Alkyl nitroacetates are known compounds which are useful as intermediates to prepare various pharmaceutical and pesticidal products. Several methods are known to prepare alkyl nitroacetates, but none of them has proven commercially successful due to their high costs or potential health hazard.
U.S. Pat. No. 3,026,352 discloses the preparation of ethyl nitroacetate by self condensation of 2 mols of nitromethane in the presence of 4 mols of potassium hydroxide to form the dipotassium salt of nitroacetic acid followed by acidification and esterification.
Finkbeiner et al. have disclosed in J. Org. Chem., 28, 215-217 (1963) a process whereby nitromethane is treated with an excess of magnesium methyl carbonate to form the magnesium chelate of nitroacetic acid followed by esterification with a strong acid.
Kornblum et al. reported in J. Am. Chem. Soc., 77, 6654-5 (1955) that they prepared ethyl nitroacetate by reacting ethyl iodoacetate with silver nitrite.
Relatively high yields of the desired alkyl nitroacetate are prepared by these methods, but they are not suitable as a commercial route to formation of alkyl nitroacetate compounds due to the high cost of starting materials such as nitromethane, magnesium and silver.

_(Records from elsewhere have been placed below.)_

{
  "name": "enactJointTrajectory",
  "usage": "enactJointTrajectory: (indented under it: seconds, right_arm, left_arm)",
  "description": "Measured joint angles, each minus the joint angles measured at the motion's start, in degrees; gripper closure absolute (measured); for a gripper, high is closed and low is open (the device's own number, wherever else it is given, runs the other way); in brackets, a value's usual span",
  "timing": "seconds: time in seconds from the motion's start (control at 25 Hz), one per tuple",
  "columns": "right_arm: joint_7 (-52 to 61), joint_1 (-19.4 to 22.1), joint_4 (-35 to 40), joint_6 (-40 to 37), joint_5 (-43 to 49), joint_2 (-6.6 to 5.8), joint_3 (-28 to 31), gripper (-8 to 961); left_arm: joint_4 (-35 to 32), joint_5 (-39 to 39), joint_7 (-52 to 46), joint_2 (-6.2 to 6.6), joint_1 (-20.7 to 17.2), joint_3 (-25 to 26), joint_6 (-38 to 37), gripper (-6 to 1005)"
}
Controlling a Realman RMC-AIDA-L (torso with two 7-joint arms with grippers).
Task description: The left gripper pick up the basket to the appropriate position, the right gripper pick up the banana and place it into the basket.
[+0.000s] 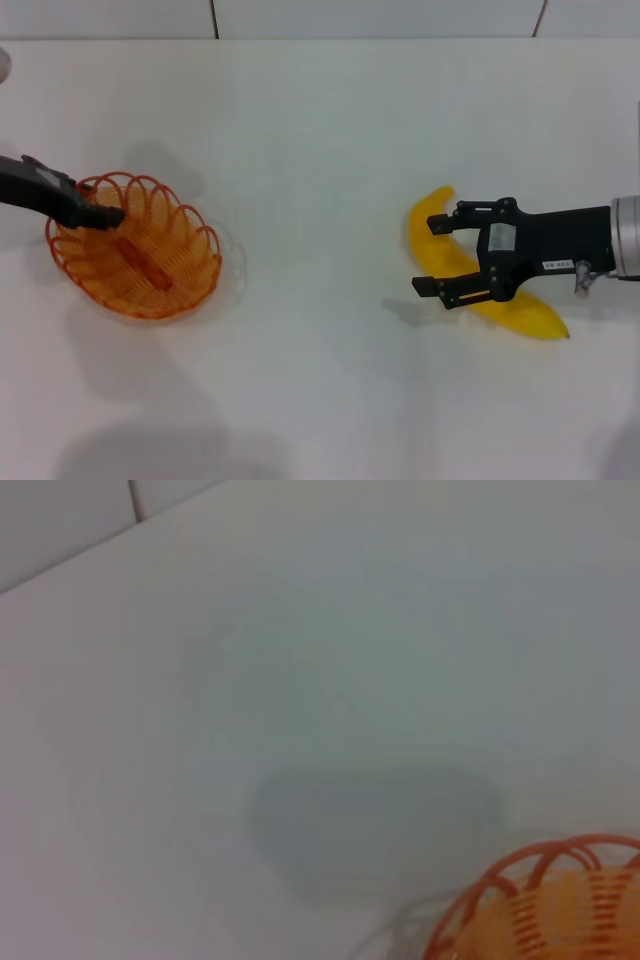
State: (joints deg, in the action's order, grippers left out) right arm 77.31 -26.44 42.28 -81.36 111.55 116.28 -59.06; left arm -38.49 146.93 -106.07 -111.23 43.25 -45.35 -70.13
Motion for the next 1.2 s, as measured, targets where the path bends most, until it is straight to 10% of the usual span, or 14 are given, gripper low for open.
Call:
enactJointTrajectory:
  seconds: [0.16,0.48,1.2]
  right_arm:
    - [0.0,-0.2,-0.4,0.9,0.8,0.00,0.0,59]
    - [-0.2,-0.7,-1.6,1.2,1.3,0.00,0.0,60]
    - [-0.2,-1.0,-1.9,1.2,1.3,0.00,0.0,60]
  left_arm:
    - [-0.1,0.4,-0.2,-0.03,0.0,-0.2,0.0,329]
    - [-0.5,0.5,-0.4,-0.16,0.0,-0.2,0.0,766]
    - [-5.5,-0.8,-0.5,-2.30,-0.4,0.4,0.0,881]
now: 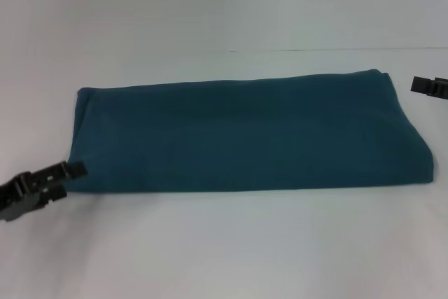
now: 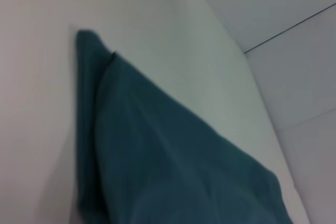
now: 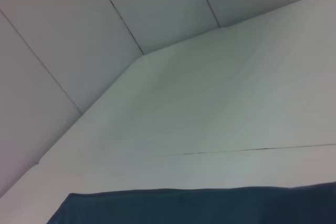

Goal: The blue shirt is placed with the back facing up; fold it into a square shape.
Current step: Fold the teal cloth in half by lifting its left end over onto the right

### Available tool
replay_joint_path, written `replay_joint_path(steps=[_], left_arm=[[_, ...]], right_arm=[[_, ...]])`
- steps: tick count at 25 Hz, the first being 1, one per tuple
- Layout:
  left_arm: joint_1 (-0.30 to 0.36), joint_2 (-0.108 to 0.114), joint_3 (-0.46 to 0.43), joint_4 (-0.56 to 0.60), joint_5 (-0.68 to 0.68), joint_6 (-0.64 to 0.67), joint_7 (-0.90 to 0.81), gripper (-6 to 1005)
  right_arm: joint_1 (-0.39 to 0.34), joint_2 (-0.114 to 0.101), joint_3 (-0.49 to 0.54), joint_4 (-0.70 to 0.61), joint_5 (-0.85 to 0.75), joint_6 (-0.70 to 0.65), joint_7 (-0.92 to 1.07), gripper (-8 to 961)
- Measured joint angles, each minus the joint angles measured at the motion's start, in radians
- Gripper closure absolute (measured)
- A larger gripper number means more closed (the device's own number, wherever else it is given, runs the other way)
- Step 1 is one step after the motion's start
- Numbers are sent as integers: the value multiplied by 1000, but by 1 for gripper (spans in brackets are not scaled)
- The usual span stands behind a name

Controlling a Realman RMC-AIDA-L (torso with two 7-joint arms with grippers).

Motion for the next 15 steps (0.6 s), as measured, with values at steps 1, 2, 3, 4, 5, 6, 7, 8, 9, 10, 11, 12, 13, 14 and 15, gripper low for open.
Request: replay_joint_path(steps=[1, 2, 3, 4, 5, 6, 7, 8, 9, 10, 11, 12, 13, 14, 15], left_arm=[[0, 0, 1, -5, 10, 0, -9, 78], [0, -1, 3, -11, 18, 0, -14, 79], [-1, -1, 3, -18, 23, -3, -17, 79], [-4, 0, 4, -30, 30, -8, -18, 79], [-8, 1, 4, -44, 36, -15, -18, 79], [-14, 3, 5, -59, 48, -29, -17, 80], [-18, 4, 5, -70, 56, -38, -17, 80], [-23, 7, 5, -82, 68, -54, -16, 80], [-30, 9, 5, -98, 83, -73, -16, 81], [-37, 12, 5, -110, 94, -91, -15, 81], [-41, 14, 5, -119, 100, -104, -14, 81], [-44, 15, 5, -124, 102, -113, -14, 82], [-45, 16, 5, -128, 103, -123, -14, 82], [-46, 17, 5, -128, 104, -131, -14, 82], [-46, 17, 5, -129, 104, -138, -15, 83]], right_arm=[[-1, 0, 1, 0, 0, 1, 0, 115], [-2, 0, 2, 0, 0, 1, 0, 115], [-3, 0, 3, 0, 0, 2, 0, 115], [-3, 0, 4, 0, 0, 4, 0, 115], [-4, 0, 4, 0, 0, 6, 0, 115], [-4, 0, 4, 0, 0, 10, 0, 115], [-4, 0, 4, 0, 0, 13, 0, 115], [-4, 0, 4, 0, 0, 14, 0, 115], [-3, 0, 4, 0, 0, 15, 0, 115], [-2, 0, 4, 0, 0, 15, 0, 115], [-2, 0, 4, 0, 0, 16, 0, 115], [-1, 0, 4, 0, 0, 16, 1, 115], [-1, -1, 4, 0, 0, 16, 4, 115], [-1, -2, 4, -2, 0, 16, 8, 115], [-2, -3, 4, -6, 0, 16, 12, 115]])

Another route was disclosed by early researchers Bouveault and Wahl, Bull. Soc. Chim. France, 31, 847-54 (1904), whereby ethyl acetoacetate was reacted with absolute nitric acid in acetic anhydride at 30.degree.-35.degree. C., but low yields of ethyl nitroacetate were reported. This work was later confirmed by Arndt and Rose in J. Chem. Soc. 1935, 1-10. The major product produced using the conditions of Bouveault and Wahl was found to be diethyl2-oxofurazan dicarboxylate.
U.S. Pat. No. 3,761,510 discloses the preparation of alkyl nitroacetates by reaction of an acyl nitrate and an alkyl acetoacetate in the presence of an acid catalyst at low temperature to form an alkyl nitroacetoacetate intermediate. The alkyl nitroacetoacetate intermediate is cleaved with a nucleophile to form the corresponding alkyl nitroacetate. Although good yield of the alkyl nitroacetate was reported, this process is not a suitable commercial route since it presents a serious safety concern by requiring the preparation and isolation of the potentially explosive acetyl nitrate intermediate.